## Problem to work on
The required result is a copy of each line below in which "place" appears.

[Records from a data source]
◇ ◇ ◇
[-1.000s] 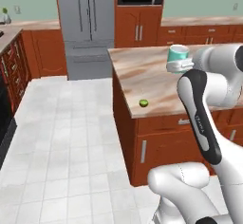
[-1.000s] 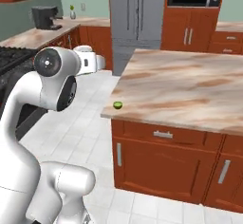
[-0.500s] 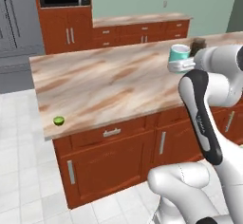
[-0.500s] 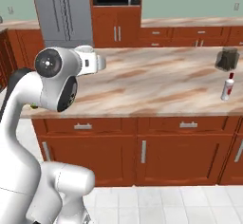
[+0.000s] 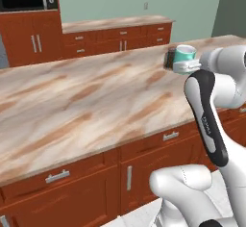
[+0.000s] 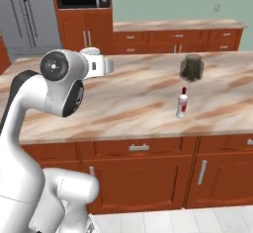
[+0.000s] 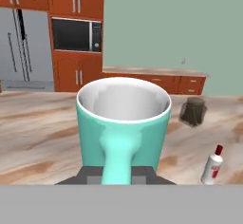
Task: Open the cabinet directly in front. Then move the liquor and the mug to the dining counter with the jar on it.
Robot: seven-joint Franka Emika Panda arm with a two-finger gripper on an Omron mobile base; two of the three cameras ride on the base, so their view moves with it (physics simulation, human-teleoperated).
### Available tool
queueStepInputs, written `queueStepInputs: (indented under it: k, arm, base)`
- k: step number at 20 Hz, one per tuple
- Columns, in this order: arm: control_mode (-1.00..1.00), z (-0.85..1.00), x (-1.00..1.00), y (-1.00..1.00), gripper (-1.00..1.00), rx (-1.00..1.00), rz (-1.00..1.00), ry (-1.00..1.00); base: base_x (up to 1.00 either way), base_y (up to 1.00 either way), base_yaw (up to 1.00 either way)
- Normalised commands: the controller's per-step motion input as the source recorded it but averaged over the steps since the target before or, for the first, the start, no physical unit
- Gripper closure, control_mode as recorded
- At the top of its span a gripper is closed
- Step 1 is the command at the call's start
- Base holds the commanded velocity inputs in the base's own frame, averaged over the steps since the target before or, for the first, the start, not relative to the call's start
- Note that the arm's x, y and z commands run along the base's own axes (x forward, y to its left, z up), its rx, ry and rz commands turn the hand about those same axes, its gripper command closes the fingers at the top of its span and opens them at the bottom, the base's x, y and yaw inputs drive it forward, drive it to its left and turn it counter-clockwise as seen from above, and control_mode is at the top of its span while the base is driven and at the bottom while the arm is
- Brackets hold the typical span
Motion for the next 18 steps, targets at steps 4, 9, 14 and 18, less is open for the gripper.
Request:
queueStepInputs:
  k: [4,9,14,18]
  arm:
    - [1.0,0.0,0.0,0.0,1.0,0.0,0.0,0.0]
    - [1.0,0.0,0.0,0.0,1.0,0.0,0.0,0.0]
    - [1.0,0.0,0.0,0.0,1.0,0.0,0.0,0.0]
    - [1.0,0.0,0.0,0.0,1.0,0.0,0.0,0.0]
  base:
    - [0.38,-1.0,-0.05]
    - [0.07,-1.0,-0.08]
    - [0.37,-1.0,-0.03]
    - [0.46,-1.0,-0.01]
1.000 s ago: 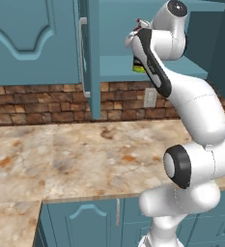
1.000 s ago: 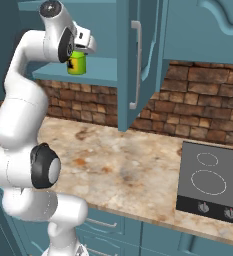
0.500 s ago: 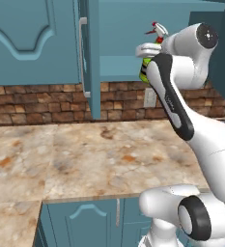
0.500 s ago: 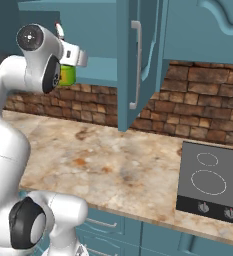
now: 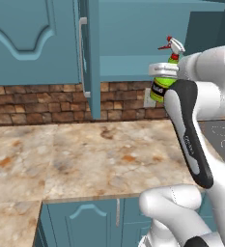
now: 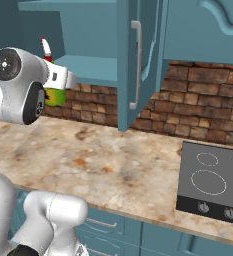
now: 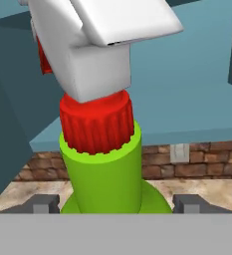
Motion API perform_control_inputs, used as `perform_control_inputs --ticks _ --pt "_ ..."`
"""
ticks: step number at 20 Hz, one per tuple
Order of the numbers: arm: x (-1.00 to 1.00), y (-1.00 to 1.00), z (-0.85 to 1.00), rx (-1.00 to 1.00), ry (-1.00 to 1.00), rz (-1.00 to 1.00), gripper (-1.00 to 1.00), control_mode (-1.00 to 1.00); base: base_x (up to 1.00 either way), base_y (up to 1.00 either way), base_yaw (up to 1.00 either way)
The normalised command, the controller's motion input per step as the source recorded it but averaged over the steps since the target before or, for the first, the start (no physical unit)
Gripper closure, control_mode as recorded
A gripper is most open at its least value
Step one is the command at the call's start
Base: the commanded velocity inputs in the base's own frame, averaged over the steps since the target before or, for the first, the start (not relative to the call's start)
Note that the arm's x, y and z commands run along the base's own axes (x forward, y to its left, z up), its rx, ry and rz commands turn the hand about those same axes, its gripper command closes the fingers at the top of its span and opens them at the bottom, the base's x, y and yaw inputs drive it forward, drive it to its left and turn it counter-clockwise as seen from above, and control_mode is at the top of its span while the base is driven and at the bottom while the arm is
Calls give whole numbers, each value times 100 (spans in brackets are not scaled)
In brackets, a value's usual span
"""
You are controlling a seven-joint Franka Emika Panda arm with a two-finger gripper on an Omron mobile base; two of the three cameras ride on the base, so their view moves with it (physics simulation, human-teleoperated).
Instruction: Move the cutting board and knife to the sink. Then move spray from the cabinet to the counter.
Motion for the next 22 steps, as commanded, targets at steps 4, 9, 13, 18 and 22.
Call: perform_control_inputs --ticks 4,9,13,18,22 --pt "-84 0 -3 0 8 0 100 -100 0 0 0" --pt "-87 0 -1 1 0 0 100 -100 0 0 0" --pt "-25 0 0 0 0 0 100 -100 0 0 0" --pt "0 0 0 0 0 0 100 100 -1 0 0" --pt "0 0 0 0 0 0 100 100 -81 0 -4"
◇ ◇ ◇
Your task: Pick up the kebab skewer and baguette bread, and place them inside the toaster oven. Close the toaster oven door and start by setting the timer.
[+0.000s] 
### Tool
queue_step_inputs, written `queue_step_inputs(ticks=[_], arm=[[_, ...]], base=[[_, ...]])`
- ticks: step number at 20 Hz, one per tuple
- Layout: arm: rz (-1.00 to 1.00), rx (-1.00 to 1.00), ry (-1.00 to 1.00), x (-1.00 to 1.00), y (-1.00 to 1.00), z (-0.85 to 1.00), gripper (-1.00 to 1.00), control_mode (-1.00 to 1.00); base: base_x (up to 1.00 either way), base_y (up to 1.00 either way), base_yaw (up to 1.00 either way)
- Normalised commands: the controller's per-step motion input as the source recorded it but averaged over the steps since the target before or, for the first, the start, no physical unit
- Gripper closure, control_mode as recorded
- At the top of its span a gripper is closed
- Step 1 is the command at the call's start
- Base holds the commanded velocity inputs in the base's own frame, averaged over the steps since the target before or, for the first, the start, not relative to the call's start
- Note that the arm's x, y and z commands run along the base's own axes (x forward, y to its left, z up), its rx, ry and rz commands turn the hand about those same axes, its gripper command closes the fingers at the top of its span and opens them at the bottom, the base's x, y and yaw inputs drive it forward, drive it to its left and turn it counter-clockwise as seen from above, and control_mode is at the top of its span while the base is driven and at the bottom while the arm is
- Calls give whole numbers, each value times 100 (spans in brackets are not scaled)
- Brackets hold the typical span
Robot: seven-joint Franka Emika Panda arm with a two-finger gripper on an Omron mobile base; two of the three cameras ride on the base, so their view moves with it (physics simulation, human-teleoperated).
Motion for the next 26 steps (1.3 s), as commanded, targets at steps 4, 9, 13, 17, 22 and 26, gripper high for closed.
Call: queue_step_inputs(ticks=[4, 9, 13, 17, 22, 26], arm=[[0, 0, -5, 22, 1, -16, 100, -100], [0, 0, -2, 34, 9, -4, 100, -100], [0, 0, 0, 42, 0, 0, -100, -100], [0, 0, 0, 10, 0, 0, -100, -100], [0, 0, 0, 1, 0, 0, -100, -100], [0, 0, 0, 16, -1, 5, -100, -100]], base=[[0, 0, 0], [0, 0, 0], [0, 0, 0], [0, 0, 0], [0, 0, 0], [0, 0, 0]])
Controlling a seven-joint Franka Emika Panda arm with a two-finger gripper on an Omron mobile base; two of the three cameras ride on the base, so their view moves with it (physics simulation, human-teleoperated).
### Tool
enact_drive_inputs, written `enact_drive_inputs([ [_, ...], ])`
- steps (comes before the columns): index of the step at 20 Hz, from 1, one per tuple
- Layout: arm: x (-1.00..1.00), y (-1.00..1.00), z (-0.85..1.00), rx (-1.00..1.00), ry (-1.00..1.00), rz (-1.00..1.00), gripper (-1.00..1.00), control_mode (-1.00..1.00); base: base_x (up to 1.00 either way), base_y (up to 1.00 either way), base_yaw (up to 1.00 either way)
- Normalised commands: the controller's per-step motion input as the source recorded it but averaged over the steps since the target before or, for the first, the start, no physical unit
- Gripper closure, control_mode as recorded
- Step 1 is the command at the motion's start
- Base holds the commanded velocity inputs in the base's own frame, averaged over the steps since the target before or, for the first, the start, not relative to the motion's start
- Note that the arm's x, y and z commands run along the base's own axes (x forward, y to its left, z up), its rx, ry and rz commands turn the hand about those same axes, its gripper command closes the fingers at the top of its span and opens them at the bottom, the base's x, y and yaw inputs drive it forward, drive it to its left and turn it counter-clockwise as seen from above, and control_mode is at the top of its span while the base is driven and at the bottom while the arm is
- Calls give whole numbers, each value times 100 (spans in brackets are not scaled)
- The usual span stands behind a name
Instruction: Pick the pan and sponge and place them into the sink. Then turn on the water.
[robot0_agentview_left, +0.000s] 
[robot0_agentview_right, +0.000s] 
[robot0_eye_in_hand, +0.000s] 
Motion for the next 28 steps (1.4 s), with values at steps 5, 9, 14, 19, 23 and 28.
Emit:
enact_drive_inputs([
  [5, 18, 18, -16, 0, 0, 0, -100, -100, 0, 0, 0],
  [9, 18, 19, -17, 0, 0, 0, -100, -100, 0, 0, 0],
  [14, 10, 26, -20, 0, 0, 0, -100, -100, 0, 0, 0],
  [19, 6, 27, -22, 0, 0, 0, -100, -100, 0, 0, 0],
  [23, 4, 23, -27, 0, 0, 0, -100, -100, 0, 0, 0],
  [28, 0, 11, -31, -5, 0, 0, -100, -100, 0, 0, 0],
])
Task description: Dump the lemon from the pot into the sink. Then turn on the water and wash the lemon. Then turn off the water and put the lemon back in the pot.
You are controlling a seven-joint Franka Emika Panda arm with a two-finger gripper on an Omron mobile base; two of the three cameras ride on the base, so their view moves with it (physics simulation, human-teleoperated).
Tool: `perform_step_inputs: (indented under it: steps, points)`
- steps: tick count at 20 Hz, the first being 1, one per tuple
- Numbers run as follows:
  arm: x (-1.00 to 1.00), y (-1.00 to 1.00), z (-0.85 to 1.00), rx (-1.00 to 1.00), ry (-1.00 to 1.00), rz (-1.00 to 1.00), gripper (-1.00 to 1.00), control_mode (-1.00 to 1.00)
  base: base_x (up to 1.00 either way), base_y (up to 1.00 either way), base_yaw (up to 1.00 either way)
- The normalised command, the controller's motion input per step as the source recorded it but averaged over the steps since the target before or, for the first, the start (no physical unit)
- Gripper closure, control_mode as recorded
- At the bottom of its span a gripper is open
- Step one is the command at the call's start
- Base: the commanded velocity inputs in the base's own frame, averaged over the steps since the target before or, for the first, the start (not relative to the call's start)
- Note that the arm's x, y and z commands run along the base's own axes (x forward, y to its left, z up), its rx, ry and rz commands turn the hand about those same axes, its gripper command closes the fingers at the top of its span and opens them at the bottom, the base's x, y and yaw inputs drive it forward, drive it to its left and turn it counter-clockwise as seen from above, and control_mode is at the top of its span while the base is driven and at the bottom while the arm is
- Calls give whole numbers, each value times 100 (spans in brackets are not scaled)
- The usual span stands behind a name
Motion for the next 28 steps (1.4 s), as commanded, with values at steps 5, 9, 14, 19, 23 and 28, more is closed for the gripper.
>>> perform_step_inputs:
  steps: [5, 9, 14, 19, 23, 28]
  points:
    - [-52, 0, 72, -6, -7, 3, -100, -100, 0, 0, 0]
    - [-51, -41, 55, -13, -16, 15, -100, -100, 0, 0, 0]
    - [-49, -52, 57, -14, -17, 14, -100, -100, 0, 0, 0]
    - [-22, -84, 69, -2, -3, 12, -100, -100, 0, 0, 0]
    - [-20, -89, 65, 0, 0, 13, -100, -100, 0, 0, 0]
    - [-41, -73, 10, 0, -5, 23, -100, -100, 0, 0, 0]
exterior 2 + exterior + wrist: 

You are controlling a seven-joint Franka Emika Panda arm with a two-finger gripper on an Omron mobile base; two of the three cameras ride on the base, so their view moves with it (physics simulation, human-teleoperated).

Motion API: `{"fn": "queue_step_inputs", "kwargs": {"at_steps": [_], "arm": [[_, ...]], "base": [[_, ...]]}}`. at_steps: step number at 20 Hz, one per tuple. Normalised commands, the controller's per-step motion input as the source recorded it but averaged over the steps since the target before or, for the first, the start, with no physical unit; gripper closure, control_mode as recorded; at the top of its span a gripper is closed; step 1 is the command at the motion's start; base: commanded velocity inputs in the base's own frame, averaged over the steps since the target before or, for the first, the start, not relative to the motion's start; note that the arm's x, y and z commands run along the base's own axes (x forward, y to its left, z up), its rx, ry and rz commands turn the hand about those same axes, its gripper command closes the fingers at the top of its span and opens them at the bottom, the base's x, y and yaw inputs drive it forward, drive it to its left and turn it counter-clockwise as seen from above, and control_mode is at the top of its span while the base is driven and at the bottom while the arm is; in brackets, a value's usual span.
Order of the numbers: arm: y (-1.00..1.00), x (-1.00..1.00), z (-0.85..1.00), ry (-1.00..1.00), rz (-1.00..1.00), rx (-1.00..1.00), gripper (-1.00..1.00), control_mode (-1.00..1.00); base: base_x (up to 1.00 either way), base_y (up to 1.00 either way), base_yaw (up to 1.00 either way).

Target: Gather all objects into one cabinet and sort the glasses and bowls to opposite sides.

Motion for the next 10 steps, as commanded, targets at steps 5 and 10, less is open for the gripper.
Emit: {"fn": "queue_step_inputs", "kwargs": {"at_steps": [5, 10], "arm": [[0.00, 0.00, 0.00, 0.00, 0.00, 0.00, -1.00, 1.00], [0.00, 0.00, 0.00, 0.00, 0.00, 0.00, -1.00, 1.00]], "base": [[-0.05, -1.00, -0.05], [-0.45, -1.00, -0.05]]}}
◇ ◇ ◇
## Output of the task
Your task: Pick up the kebab skewer and baguette bread, and place them inside the toaster oven. Close the toaster oven door and start by setting the timer.
Instruction: Pick the pan and sponge and place them into the sink. Then turn on the water.

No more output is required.